Task description |
From the first line to the last, restate the material word for word, omitting pictures.

Exercise data |
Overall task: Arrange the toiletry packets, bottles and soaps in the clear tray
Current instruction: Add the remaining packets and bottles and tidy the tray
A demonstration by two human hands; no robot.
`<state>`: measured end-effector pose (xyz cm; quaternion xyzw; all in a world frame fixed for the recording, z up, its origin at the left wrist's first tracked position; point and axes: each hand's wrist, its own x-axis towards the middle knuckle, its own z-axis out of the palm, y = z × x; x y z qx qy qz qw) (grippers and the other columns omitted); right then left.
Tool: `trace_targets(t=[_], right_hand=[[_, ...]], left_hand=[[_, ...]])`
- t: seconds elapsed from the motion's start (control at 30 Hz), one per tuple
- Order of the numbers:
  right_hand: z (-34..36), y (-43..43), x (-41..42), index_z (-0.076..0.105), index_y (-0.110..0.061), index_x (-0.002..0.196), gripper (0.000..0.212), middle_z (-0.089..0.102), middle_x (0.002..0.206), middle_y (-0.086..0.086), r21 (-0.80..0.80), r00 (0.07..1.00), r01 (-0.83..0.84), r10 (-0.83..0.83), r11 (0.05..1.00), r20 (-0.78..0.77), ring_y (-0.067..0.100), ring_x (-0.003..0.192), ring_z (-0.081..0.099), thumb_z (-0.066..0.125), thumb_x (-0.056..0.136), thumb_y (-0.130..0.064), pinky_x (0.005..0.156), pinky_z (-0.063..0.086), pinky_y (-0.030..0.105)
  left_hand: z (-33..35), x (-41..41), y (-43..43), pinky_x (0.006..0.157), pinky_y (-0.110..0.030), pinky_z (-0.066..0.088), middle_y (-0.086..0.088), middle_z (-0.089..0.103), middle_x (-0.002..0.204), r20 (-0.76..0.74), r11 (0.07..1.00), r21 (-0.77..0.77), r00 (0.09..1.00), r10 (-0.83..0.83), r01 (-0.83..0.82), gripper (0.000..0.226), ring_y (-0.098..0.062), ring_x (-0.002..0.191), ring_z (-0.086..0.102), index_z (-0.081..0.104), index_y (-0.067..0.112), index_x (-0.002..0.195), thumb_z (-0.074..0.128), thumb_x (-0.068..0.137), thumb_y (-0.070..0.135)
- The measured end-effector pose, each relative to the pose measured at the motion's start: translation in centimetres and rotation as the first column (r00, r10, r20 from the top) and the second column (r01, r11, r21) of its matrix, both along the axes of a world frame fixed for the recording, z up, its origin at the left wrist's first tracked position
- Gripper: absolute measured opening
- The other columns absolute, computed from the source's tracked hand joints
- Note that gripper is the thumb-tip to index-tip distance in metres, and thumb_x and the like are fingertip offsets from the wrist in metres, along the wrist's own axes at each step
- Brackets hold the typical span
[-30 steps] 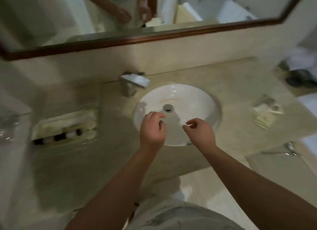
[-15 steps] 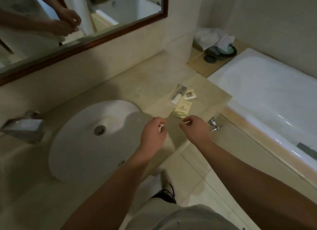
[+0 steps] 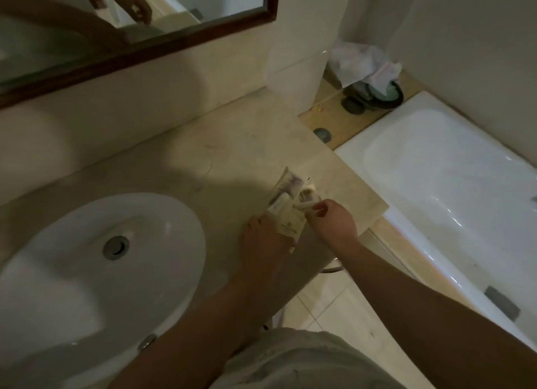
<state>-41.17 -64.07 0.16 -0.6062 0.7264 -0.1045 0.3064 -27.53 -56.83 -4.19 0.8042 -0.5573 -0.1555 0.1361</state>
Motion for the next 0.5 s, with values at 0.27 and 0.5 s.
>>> trace_targets(t=[0.27,0.5], right_hand=[[-1.4,-5.1,-0.6,0.055,-0.018,0.127,0.055,0.057,0.124,0.008,-0.017,0.998,-0.052,0.052,0.998,-0.043,0.028,0.109,0.060,0.060,0.085,-0.053,0.080,0.047,0.035],[-1.9,-8.0,-0.2,0.048,-0.012,0.128,0.060,0.050,0.126,0.013,0.050,0.958,-0.285,0.286,0.957,-0.020,0.034,0.111,0.054,0.070,0.078,-0.038,0.090,0.047,0.042]], left_hand=[[-0.6,-1.5,-0.9,0.085,-0.037,0.045,-0.006,0.058,0.112,-0.072,0.994,0.054,0.993,0.094,-0.090,0.054,-0.024,0.101,0.054,0.045,0.013,0.120,0.066,0.078,0.039],[0.9,-2.1,-0.5,0.068,-0.037,0.051,0.002,0.059,0.087,-0.297,0.887,0.276,0.845,0.444,-0.369,0.036,-0.022,0.079,0.059,0.043,0.025,0.101,0.067,0.075,0.028]])
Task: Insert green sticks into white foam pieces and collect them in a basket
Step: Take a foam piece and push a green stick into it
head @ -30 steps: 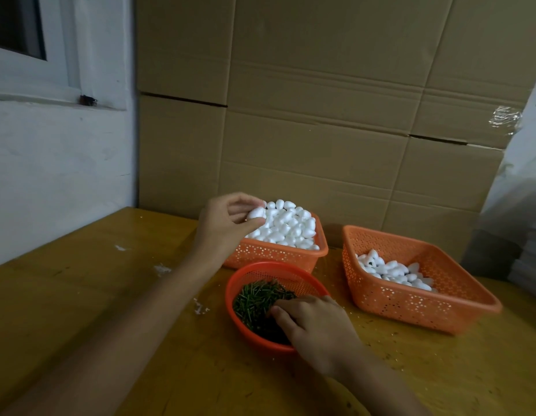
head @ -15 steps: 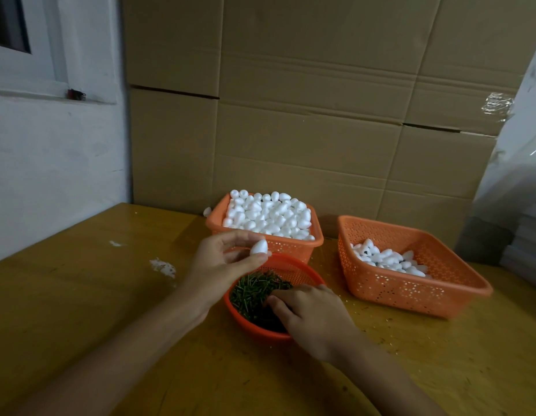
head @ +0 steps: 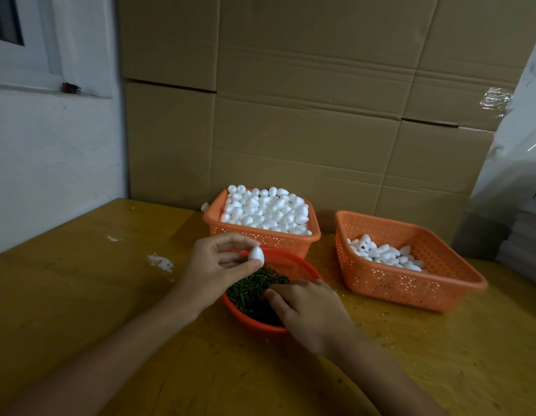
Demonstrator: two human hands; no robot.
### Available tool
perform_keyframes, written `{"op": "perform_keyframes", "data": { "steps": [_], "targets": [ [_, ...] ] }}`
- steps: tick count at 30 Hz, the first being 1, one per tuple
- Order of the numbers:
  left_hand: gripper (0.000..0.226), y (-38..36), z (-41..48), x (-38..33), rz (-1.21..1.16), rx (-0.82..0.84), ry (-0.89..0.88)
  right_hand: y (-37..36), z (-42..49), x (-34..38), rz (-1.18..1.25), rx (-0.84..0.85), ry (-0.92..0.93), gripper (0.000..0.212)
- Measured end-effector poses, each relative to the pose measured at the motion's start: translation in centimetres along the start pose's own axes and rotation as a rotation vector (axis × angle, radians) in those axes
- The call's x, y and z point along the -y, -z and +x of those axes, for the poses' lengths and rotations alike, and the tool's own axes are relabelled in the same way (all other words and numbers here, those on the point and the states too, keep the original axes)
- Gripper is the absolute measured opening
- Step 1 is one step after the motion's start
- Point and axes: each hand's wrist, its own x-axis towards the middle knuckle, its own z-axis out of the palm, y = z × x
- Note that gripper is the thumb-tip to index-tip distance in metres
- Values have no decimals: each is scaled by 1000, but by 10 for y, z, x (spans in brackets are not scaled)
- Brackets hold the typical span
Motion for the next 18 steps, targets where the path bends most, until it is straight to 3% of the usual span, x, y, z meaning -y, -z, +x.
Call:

Exercise response |
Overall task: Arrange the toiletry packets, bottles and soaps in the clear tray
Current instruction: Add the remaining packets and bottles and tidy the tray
A demonstration by two human hands; no robot.
`<state>`: measured end-effector pose (xyz cm; quaternion xyzw; all in a world frame fixed for the recording, z up, its origin at the left wrist's first tracked position; point and axes: each hand's wrist, its own x-axis towards the middle knuckle, its own z-axis out of the palm, y = z × x; x y z qx qy qz qw) (grippers and the other columns omitted); right then left.
Tool: `trace_targets(t=[_], right_hand=[[_, ...]], left_hand=[[_, ...]])`
- t: seconds elapsed from the motion's start (control at 30 Hz), one per tuple
- Order of the numbers:
  right_hand: z (-34..36), y (-43..43), x (-41..42), index_z (-0.076..0.105), index_y (-0.110..0.061), index_x (-0.002..0.196), gripper (0.000..0.212), middle_z (-0.089..0.102), middle_x (0.002..0.206), middle_y (-0.086..0.086), r21 (-0.80..0.80), r00 (0.07..1.00), r01 (-0.83..0.84), r10 (-0.83..0.83), r11 (0.05..1.00), r20 (-0.78..0.77), ring_y (-0.067..0.100), ring_x (-0.003..0.192), ring_z (-0.081..0.099), thumb_z (-0.066..0.125), thumb_x (-0.056..0.136), thumb_y (-0.130..0.064), pinky_x (0.005..0.156), pinky_z (-0.063..0.086), pinky_y (-0.030..0.105)
  left_hand: z (-33..35), x (-41..41), y (-43..43), pinky_x (0.006..0.157), pinky_y (-0.110..0.030), pinky_z (-0.066..0.088), middle_y (-0.086..0.088), middle_z (-0.089..0.103), middle_x (-0.002..0.204), r20 (-0.76..0.74), r11 (0.07..1.00), r21 (-0.77..0.77), r00 (0.09..1.00), r10 (-0.83..0.83), r01 (-0.83..0.82), gripper (0.000..0.226), ring_y (-0.098..0.062), ring_x (-0.002..0.191), ring_z (-0.086..0.102), index_z (-0.081..0.104), index_y (-0.067..0.112), index_x (-0.002..0.195), thumb_z (-0.074..0.128), thumb_x (-0.068..0.137), thumb_y (-0.070..0.135)
- The measured end-effector pose, each relative to the pose measured at the motion's start: translation in centimetres and rotation as the first column (r00, r10, r20 from the top) and the second column (r01, r11, r21) of its matrix, both along the axes of a world frame fixed for the recording, z up, its origin at the left wrist's first tracked position
- Gripper: absolute measured opening
- The other columns absolute, computed from the source's tracked hand joints
- Note that gripper is the thumb-tip to index-tip distance in metres, and thumb_x and the like are fingertip offsets from the wrist in metres, along the wrist's own axes at each step
- Brackets hold the typical span
[-30 steps] 
[-15 steps] 
[+0 steps] 
<state>-41.17 -64.07 0.16 -0.6062 0.7264 -0.1045 0.3064 -27.53 -56.83 -4.19 0.8042 -0.5573 -0.1555 0.1361</state>
Motion for the next 0.5 s, with values at 0.27 and 0.5 s.
>>> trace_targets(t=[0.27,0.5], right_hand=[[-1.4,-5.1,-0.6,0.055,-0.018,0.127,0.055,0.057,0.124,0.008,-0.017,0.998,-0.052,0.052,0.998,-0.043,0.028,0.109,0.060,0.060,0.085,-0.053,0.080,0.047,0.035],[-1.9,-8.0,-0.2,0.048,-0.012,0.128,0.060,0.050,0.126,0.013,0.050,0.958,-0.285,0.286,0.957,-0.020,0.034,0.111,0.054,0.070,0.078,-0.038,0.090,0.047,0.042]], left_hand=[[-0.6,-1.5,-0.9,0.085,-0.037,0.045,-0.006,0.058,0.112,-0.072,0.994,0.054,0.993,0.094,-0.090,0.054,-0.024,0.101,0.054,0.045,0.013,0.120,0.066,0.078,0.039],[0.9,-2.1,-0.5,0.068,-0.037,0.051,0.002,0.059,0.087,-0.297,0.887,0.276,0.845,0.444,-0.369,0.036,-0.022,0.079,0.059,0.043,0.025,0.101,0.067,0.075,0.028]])
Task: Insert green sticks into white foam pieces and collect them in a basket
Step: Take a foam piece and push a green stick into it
head @ -30 steps: 
head @ -15 steps: 
head @ +0 steps: 
Demonstrator: two human hands; no robot.
### Available tool
perform_keyframes, written `{"op": "perform_keyframes", "data": { "steps": [_], "targets": [ [_, ...] ] }}`
- steps: tick count at 30 Hz, the first being 1, one per tuple
- Order of the numbers:
  left_hand: gripper (0.000..0.226), y (-38..36), z (-41..48), x (-38..33), rz (-1.21..1.16), rx (-0.82..0.84), ry (-0.89..0.88)
  right_hand: y (-37..36), z (-42..49), x (-34..38), rz (-1.18..1.25), rx (-0.84..0.85), ry (-0.92..0.93), gripper (0.000..0.212)
- Measured end-effector poses, each relative to the pose measured at the motion's start: translation in centimetres along the start pose's own axes and rotation as a rotation vector (axis × angle, radians) in those axes
- The call's x, y and z point along the -y, -z and +x of those axes, for the poses' lengths and rotations alike, and the tool's own axes are relabelled in the same way (all other words and numbers here, those on the point and the states too, keep the original axes)
- Gripper is the absolute measured opening
- Step 1 is one step after the motion's start
- Point and axes: each hand's wrist, its own x-axis towards the middle knuckle, its own z-axis out of the palm, y = z × x
- Note that gripper is the thumb-tip to index-tip distance in metres
- Values have no decimals: each is scaled by 1000, but by 10 for y, z, x (spans in brackets are not scaled)
- Brackets hold the typical span
Motion for the next 18 steps, targets where the path bends most, until it is straight to 3% of the usual span, x, y, z meaning -y, -z, +x.
Call:

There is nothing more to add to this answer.